"As autoridades usaram Juan Manuel Martinez como bode-expiatório o que revela uma grave deficiência no sistema jurídico, que impossibilita que seja realizada uma investigação adequada e permite que o verdadeiro assassino de Brad Will continue foragido," afirmou Kerrie Howard, Directora Adjunta do Programa da Amnistia Internacional para as Américas.
A resolução do caso tornou-se primordial após o Congresso dos Estados Unidos da América terem considerado esta uma condição essencial para a disponibilização de parte do financiamento para a Iniciativa Mérida - uma iniciativa de cooperação bi-lateral regional de segurança e assistência.
Juan Manuel Martinez foi libertado por um Tribunal Federal Mexicano que considerou que não existiam provas para suster a acusação. A Amnistia Internacional congratula-se com a libertação deste activista político, no entanto relembra que além de Brad Will, 17 pessoas foram assassinadas nos confrontos de 2006.

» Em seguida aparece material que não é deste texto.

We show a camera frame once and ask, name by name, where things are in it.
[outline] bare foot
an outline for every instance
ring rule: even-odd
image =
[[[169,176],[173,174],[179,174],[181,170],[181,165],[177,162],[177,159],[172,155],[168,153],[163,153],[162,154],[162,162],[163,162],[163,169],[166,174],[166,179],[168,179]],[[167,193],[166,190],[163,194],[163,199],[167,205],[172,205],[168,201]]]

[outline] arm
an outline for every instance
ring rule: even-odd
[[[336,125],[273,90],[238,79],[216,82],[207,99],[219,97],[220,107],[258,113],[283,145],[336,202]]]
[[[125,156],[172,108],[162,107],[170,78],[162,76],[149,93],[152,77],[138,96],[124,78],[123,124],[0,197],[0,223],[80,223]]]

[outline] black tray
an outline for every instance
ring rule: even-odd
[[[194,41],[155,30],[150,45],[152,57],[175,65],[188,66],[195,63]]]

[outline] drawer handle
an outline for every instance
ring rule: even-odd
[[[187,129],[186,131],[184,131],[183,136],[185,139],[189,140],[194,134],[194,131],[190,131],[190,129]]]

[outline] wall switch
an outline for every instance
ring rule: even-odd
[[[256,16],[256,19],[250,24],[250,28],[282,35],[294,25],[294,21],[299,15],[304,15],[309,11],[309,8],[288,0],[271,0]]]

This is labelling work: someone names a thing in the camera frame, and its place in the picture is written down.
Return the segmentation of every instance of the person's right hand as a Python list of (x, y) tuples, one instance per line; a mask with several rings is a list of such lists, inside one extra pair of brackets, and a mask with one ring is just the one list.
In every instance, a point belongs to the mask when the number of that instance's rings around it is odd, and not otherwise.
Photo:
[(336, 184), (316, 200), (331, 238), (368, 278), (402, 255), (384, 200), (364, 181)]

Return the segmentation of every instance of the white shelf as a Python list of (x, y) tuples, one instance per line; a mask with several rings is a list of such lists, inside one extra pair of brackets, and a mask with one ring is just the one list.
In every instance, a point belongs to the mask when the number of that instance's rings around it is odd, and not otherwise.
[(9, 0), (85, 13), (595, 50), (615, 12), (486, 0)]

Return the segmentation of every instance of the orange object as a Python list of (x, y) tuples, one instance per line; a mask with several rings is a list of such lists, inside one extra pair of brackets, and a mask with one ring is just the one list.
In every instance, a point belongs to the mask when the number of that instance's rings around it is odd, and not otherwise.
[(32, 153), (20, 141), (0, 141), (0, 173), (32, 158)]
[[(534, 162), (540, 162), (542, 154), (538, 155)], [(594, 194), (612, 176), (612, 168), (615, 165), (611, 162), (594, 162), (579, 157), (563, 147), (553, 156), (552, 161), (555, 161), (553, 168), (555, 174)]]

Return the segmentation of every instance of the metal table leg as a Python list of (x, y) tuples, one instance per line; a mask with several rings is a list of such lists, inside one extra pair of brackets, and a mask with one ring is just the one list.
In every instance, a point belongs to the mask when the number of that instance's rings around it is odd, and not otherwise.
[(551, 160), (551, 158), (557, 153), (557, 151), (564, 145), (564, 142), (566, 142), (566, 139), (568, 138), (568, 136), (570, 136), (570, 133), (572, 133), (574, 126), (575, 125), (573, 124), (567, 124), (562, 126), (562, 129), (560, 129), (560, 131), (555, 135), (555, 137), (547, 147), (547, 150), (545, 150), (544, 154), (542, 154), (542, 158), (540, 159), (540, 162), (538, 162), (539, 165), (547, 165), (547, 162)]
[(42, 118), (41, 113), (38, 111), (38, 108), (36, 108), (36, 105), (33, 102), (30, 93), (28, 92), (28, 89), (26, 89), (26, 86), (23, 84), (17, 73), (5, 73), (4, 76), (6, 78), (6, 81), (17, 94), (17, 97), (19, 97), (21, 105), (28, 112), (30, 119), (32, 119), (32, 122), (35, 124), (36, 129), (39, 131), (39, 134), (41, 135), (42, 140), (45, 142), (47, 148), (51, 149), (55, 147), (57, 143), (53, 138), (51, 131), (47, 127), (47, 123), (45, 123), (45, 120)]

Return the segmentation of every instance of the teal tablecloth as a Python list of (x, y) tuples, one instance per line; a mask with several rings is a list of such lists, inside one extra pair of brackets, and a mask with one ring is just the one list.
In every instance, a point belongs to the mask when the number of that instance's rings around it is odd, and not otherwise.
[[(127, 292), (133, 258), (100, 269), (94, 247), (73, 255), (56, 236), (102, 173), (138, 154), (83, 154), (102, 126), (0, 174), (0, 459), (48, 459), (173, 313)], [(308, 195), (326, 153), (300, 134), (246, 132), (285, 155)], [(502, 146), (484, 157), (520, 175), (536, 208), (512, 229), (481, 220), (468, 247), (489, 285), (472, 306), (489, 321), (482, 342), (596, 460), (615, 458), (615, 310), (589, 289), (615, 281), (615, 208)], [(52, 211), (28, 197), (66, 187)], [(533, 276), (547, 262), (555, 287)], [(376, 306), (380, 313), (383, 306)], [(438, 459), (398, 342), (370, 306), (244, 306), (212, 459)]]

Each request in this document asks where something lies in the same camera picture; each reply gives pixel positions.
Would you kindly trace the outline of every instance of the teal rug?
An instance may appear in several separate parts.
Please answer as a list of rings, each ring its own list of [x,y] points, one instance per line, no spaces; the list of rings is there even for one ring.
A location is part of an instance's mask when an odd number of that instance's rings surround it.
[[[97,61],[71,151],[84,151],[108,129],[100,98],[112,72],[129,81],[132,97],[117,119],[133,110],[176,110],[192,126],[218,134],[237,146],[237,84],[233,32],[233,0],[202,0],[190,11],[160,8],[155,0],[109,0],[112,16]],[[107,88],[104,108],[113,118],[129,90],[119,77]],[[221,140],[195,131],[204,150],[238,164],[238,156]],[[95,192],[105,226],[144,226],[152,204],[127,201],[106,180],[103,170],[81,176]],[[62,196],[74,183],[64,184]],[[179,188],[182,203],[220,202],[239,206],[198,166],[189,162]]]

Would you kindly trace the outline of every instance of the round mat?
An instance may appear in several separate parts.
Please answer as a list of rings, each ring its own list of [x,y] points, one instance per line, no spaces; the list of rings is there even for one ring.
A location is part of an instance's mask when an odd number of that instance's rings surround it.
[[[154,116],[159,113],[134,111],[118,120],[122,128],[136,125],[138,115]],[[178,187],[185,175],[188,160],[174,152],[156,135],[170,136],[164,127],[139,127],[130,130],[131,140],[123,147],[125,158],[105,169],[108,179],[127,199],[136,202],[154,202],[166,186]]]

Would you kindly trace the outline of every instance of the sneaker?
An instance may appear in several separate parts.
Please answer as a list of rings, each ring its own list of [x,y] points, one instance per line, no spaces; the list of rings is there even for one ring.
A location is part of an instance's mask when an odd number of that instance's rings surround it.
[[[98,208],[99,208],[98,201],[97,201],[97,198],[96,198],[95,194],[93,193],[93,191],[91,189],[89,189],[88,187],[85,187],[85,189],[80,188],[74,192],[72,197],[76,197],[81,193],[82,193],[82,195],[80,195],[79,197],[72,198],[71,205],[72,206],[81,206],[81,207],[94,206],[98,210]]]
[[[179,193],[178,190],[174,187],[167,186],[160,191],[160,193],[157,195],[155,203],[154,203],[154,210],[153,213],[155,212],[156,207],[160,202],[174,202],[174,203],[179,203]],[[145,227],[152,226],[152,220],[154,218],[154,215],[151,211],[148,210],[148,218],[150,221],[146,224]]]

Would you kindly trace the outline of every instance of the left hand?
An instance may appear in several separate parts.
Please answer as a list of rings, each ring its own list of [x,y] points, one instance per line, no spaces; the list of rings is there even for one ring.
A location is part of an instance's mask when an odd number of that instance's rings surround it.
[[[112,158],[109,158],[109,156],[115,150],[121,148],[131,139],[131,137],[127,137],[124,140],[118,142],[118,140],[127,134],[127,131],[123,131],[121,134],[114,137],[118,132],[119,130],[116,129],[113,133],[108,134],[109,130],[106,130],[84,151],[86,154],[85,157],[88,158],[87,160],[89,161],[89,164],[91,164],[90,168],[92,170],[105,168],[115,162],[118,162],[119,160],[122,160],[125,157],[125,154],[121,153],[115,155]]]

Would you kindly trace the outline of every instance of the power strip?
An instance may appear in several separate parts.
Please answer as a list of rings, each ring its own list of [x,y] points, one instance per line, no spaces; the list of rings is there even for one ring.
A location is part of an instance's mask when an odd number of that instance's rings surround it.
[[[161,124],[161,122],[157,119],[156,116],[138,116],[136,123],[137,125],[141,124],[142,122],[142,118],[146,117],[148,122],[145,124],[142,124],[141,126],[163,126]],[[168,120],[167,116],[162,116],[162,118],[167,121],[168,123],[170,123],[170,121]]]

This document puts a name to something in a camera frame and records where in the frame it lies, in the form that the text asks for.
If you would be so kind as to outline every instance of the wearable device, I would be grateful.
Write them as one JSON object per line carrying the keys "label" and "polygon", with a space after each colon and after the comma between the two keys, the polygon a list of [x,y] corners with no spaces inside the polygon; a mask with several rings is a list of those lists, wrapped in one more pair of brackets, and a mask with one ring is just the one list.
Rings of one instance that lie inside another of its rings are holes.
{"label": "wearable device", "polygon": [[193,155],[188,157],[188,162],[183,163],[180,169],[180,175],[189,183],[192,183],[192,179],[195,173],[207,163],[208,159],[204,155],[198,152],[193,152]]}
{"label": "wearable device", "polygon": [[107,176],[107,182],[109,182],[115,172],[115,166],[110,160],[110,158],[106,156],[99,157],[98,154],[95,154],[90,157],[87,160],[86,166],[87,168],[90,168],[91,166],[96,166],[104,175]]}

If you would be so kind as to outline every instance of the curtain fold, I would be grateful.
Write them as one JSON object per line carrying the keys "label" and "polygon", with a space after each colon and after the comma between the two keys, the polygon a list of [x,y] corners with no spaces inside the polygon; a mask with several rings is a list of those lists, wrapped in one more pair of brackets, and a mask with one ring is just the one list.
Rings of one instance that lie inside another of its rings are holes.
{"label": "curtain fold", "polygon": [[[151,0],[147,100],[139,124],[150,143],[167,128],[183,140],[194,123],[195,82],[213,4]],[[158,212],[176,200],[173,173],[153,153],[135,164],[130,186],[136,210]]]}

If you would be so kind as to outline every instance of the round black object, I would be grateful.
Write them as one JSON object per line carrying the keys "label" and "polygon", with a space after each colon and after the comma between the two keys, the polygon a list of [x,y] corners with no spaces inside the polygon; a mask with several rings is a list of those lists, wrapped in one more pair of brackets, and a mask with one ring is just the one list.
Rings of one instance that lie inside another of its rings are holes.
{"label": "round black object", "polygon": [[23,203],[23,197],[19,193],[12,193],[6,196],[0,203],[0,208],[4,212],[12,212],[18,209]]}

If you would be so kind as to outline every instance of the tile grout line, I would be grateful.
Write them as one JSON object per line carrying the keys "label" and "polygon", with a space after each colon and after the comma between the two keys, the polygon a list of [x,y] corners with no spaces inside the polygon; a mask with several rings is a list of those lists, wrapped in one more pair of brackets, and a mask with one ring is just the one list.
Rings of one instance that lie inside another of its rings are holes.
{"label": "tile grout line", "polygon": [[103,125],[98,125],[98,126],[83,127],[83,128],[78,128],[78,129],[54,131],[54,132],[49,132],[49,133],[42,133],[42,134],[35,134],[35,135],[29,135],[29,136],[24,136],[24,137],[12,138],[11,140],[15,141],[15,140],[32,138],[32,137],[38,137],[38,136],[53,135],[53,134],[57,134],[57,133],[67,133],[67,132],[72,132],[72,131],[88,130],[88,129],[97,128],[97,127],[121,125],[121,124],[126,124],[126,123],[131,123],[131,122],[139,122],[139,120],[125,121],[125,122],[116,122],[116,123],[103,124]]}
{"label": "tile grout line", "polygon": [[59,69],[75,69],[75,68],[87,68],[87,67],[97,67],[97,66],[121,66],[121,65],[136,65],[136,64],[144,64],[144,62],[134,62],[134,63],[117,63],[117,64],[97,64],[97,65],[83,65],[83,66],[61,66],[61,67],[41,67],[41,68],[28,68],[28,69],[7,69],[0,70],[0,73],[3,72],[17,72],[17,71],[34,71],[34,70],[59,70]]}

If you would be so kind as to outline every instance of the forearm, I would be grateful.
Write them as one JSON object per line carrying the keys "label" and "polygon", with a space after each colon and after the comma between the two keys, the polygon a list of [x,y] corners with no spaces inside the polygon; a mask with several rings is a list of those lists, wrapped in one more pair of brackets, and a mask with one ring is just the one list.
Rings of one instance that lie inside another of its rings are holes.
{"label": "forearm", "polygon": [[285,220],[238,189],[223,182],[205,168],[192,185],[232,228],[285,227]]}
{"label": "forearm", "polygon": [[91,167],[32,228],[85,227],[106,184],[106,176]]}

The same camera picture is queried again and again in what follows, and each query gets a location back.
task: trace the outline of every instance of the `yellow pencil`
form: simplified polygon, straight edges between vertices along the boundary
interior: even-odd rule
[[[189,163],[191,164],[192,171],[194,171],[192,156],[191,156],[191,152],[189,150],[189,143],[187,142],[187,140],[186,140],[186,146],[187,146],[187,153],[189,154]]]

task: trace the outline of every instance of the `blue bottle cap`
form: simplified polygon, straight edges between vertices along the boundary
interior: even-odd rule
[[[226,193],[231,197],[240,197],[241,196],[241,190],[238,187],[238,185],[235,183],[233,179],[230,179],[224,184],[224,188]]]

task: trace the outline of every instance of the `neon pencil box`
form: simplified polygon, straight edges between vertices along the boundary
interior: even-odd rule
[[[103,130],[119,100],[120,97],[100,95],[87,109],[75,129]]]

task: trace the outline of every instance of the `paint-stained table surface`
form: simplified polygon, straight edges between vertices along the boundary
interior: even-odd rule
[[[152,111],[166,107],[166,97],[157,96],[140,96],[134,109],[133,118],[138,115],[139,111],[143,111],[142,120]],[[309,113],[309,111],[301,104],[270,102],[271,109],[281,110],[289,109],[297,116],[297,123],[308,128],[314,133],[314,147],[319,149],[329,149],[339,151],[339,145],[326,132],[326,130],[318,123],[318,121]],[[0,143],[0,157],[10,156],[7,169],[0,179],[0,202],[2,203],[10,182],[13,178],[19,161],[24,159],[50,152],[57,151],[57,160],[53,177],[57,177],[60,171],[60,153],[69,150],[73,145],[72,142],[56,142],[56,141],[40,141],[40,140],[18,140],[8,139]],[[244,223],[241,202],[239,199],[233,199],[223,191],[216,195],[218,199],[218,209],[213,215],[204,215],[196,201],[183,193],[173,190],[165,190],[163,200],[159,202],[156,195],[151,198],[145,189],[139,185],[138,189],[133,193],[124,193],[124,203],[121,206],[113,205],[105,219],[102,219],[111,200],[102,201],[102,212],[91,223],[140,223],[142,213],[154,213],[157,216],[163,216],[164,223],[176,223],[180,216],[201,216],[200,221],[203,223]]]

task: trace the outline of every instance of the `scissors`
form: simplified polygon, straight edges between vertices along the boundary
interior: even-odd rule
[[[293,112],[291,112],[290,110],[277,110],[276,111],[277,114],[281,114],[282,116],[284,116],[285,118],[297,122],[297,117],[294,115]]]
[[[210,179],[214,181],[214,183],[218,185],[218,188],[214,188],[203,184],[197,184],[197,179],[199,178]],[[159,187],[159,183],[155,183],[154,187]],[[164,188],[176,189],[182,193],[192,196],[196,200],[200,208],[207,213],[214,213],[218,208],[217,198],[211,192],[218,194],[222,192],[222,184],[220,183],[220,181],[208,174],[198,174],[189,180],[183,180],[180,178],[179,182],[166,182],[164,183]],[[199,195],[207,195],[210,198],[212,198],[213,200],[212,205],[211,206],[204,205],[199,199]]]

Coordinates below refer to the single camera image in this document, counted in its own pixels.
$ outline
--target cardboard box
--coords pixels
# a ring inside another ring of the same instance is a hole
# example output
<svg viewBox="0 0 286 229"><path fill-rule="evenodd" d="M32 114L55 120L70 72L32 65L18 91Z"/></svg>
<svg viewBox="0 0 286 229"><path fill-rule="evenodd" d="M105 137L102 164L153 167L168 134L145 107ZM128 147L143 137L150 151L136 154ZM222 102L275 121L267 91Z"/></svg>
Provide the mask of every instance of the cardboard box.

Ninguém foi levado à justiça por qualquer um dos assassinatos que tiveram lugar durante os protestos em Oaxaca. O Procurador-Geral da República analisou sete desses casos, no entanto, em Fevereiro de 2008, informou as famílias das vítimas que os processos seriam arquivados por falta de provas.
A Amnistia Internacional apela para que o homicídio de Brad Will seja alvo de uma investigação eficaz e transparente, assim como os abusos cometidos pelas forças de segurança durante as violentas manifestações políticas em Oaxaca, em 2006.